Scots, Catalans, Basques and Corsicans are eagerly following events in Belgium, partly out of curiosity over how the situation will unfold, and partly because the Flemings have managed to force their desire for a separate state onto the political agenda, even though their language was long derided as one spoken only by farmers and maids.
Part 2: 'Flush Belgium Away'
Roel De Leener, the head of the Language Action Committee (TAK), has been fighting for Flemish rights since his youth. In his high-school days in Brussels, he learnt what it meant to be Flemish in the capital of Flanders and yet still feel like a foreigner, unable to make himself understood. De Leener has since become a father and a business software developer. But in his spare time he paints the linguistic borders from past centuries onto the roads in and around Brussels to delineate future state boundaries.
De Leener and his ilk see themselves as provocateurs and Situationist-style pranksters. They tour their country under the TAK logo "Flush Belgium away," which depicts Belgium's black, yellow and red tricolor hanging over a toilet. "It's all non-violent," says De Leener, who has a penchant for speaking up loudly in town-hall meetings with Walloon mayors. "It's just a disturbance of the peace, no more. We're always released again within 12 hours."
De Leener is demanding an independent Flanders with Brussels as its capital. He says Bart De Wever's election victory brought widespread support for his secession plans. "Forty-five percent of Flemings now back independence, and 80 percent would agree to a confederation of what would in principle be two independent states," he says. "Until recently, we were considered right-wing extremists because of our policies, but opinions have now changed."
Pelted with Stones
However, TAK's deliberate tactic of playing with fire has become riskier for its activists. When TAK activists carrying the Flanders flag recently joined pro-Belgian demonstrators, they were pelted with stones and beer cans.

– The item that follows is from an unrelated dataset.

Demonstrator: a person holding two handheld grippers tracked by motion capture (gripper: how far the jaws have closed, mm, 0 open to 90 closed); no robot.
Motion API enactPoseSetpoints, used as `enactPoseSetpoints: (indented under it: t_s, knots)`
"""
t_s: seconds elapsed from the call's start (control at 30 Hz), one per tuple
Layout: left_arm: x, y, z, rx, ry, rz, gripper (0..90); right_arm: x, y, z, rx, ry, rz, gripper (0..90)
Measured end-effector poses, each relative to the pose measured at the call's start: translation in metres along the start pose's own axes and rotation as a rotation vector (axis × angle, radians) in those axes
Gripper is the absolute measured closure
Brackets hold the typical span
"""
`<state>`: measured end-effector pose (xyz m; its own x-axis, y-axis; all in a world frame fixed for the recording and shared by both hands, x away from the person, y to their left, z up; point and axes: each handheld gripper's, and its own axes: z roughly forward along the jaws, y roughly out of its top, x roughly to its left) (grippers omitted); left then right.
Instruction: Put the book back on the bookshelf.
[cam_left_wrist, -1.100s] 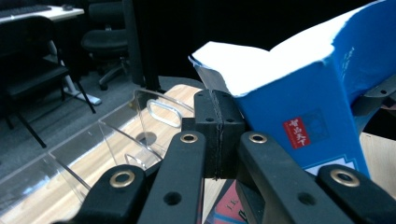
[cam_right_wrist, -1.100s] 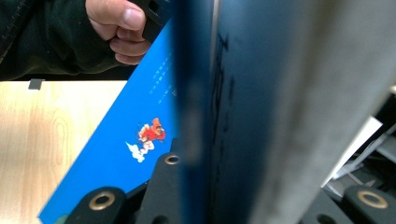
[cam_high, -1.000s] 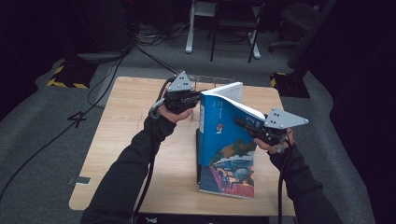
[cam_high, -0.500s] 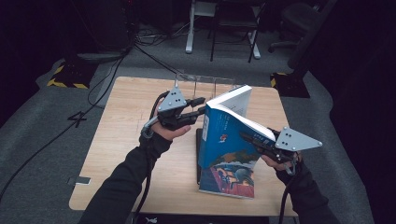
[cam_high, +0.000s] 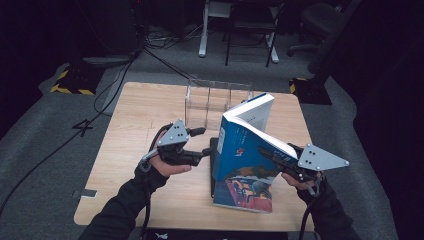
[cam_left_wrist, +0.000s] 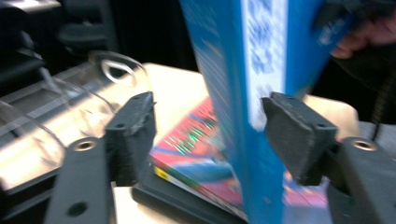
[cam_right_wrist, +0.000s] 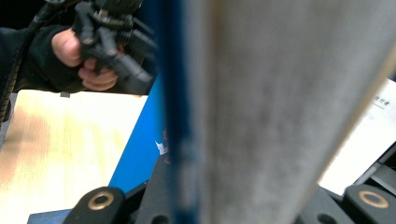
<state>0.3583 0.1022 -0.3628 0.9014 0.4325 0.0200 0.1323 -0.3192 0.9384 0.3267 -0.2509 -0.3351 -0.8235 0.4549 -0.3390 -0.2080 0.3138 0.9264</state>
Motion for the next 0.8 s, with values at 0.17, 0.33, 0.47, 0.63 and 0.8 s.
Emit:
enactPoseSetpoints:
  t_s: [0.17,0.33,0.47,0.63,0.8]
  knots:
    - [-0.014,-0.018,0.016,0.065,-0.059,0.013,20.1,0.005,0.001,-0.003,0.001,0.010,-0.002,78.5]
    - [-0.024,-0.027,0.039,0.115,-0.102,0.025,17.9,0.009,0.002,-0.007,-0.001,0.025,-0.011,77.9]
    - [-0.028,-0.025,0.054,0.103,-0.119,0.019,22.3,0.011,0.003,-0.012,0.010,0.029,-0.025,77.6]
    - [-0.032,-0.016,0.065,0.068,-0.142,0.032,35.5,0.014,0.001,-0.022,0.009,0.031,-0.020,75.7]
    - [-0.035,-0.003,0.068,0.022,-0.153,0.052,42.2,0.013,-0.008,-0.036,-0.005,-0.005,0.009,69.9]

The TAK got off more lightly a year earlier with an action on the Lion Mound monument in Waterloo, some 15 kilometers (9 miles) south of Brussels on the linguistic border of the Walloon region. The site was the scene of the 1815 battle in which the Duke of Wellington defeated French Emperor Napoleon, thus paving the way for Europe's restoration. Flemish and Walloon soldiers mostly fought on opposite sides of the conflict.
De Leener and his friends say they still can't understand why they were arrested. After all, they had merely encircled the 28-ton bronze lion on the mound with their Flanders flags, and put up a banner declaring "Linguistic borders are state borders." "Do you know which direction the lion is looking?" asks the TAK activist. "To the south, of course; to France, where the danger is coming from."

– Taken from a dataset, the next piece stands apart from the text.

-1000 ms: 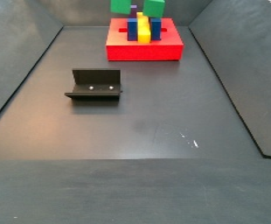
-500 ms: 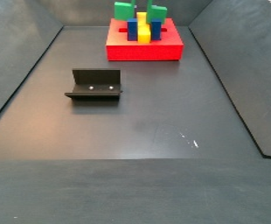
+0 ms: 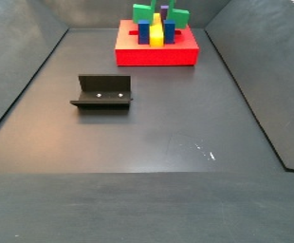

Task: Pick up the green object. Move up. Place the green object on the fixture. Regrasp the green object. Move to above the board. Insert the green object.
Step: Insert the green object.

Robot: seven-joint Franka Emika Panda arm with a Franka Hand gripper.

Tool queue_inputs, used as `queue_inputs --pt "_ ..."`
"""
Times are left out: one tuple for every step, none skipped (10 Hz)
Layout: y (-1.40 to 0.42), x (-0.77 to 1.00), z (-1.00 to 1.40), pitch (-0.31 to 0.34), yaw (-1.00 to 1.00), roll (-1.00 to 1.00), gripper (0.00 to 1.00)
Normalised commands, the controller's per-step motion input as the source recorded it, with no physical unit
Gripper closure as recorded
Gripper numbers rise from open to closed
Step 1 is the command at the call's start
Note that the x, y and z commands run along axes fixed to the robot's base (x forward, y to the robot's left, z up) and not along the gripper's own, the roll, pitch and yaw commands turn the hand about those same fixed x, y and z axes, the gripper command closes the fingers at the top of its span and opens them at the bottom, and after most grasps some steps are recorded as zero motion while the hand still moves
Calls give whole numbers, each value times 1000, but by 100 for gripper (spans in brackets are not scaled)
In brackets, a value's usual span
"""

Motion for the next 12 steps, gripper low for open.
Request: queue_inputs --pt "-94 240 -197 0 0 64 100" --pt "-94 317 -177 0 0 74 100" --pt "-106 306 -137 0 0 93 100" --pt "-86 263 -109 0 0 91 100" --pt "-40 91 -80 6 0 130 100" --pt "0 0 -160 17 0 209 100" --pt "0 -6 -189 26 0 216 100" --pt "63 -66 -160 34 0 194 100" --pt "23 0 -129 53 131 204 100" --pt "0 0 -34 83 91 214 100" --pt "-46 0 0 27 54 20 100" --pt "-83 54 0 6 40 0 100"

Waterloo, where that landmark battle took place, has grown into a town which now finds itself at the center of Belgium's ethnic bickering. The Flemish side complains about the so-called "oil slick" along the linguistic border, by which it means the growing exodus of francophone citizens from Brussels to the surrounding countryside.
The six areas known as "linguistic border communities" enjoy a special place in the odder sections of Belgian legislation. These municipalities lie on Flemish territory, but the majority of their population is now francophone. Kafkaesque bureaucratic skirmishes break out time and again. For instance, government officials are tasked with ensuring local council meetings are held in Flemish and that no more than a quarter of library shelves are filled with French-language literature -- no matter what the local population's mother tongue is.
Mouth Taped Shut
Damien Thiéry, a mayor in one of the six linguistic border communities, has his mouth taped shut and is tied to a chair with packaging string. Thiéry is spending the afternoon with two similarly bound gentlemen in a Brussels factory building. Photographer Michel Loriaux wants it to look like a hostage-taking.
Loriaux's image is intended to symbolize everything that has gone wrong in Belgium. He's brought together three famous mayors from around Belgium for a photo shoot. Although Damien Thiéry and his colleagues were elected back in 2006, they have yet to take office. The reason? The three French-speaking officials sent Walloon voters in their Flanders constituencies election documents in French. However Belgian law stipulates that such materials must be sent out in Dutch first, a language most Walloons can't understand.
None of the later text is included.